いつ死んでもいいなんて、彼女が思っても、僕は認められなくて――
「もういいなって思ったら、つまり飽きたら、やめにしていいよ」
「とんでもない言い草だね……」
「あんまり独り占めするのもどうかと思うからね、お父さんを」
「…………」
「もし、私が生きた意味があるとしたら――それは、『この子』のため」
だから、私がいなくなっても、この子が生きてさえいれば――そう彼女が言い残したのは、初めてだった。
まるで自分が明日死ぬのが分かっているかのように、彼女は言ったのだ。
何が変わったのだろう。
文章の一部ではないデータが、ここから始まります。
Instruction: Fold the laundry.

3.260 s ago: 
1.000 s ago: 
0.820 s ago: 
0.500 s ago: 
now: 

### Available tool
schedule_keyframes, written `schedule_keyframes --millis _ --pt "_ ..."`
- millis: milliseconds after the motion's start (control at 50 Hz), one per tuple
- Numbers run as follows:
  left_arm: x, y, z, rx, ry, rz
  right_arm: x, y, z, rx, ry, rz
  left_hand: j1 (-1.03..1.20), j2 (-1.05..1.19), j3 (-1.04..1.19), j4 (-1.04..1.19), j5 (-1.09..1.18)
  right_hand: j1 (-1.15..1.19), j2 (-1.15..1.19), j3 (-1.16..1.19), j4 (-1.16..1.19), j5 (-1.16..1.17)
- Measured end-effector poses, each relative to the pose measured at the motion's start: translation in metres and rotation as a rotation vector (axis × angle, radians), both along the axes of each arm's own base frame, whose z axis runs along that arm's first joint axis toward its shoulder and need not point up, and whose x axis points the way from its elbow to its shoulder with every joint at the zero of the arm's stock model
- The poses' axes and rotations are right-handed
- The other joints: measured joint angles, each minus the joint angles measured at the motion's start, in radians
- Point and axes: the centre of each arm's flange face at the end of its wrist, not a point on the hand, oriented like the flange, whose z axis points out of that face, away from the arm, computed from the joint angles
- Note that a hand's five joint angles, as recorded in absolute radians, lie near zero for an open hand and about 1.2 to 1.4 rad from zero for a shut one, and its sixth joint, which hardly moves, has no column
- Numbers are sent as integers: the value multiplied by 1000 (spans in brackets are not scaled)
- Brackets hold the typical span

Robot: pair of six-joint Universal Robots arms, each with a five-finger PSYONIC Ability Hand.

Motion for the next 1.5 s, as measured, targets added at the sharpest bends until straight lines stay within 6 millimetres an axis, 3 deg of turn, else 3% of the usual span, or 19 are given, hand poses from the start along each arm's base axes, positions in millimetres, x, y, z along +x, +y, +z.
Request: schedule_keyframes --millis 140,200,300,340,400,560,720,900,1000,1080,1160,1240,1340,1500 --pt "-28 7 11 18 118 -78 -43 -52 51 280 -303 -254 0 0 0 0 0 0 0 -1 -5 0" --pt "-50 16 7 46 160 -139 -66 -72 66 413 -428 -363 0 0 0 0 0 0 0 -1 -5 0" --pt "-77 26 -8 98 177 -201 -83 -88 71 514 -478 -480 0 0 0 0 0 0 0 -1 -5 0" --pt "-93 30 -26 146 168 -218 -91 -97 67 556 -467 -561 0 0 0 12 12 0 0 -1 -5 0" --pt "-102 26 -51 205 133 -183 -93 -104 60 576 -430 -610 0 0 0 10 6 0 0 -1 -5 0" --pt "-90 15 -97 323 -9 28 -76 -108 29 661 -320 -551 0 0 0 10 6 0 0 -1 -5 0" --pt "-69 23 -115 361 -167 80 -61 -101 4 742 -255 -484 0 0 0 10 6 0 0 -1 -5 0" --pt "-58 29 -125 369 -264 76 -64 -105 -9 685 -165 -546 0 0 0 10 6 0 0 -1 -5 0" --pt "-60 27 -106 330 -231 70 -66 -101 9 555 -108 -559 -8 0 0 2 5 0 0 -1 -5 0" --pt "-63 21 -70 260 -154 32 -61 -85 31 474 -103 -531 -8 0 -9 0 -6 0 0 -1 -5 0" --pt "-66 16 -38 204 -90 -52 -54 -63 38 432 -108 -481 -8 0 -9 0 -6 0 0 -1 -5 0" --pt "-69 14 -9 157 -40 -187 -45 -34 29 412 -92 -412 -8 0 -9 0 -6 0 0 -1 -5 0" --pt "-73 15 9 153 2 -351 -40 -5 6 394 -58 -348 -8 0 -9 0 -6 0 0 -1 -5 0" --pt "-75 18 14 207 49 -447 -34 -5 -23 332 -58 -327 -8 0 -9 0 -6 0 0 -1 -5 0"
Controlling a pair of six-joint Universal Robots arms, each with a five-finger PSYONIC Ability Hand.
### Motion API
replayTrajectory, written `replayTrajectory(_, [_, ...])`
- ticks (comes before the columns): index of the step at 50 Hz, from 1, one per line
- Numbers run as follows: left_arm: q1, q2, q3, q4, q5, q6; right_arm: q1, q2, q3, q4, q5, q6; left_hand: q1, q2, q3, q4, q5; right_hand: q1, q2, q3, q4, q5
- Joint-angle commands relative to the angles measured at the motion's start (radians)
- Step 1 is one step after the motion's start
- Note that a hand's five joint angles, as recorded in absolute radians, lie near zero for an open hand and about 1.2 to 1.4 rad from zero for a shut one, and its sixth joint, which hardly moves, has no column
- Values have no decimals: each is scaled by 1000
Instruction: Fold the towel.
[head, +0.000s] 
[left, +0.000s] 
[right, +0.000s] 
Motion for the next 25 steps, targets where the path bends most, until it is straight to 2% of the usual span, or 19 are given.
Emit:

僕は無自覚に、これまでとは違う選択をしていたのか。
それとも積み重ねた月日が何かを――たとえばそれは蝶の羽ばたきのような、そうした奇跡を生んだのか。
――そして、僕らはその日を迎える。
産声が上がる。
何度目とも知れない彼女の死、そして君の誕生。
僕はそれをずっと、受け入れられなかった。
だけど――あぁ、別に飽きたとか諦めたとか、そういう理由からじゃない。
たぶんもっと、ポジティブな動機だよ。
こうして、話して聞かせられるくらいには。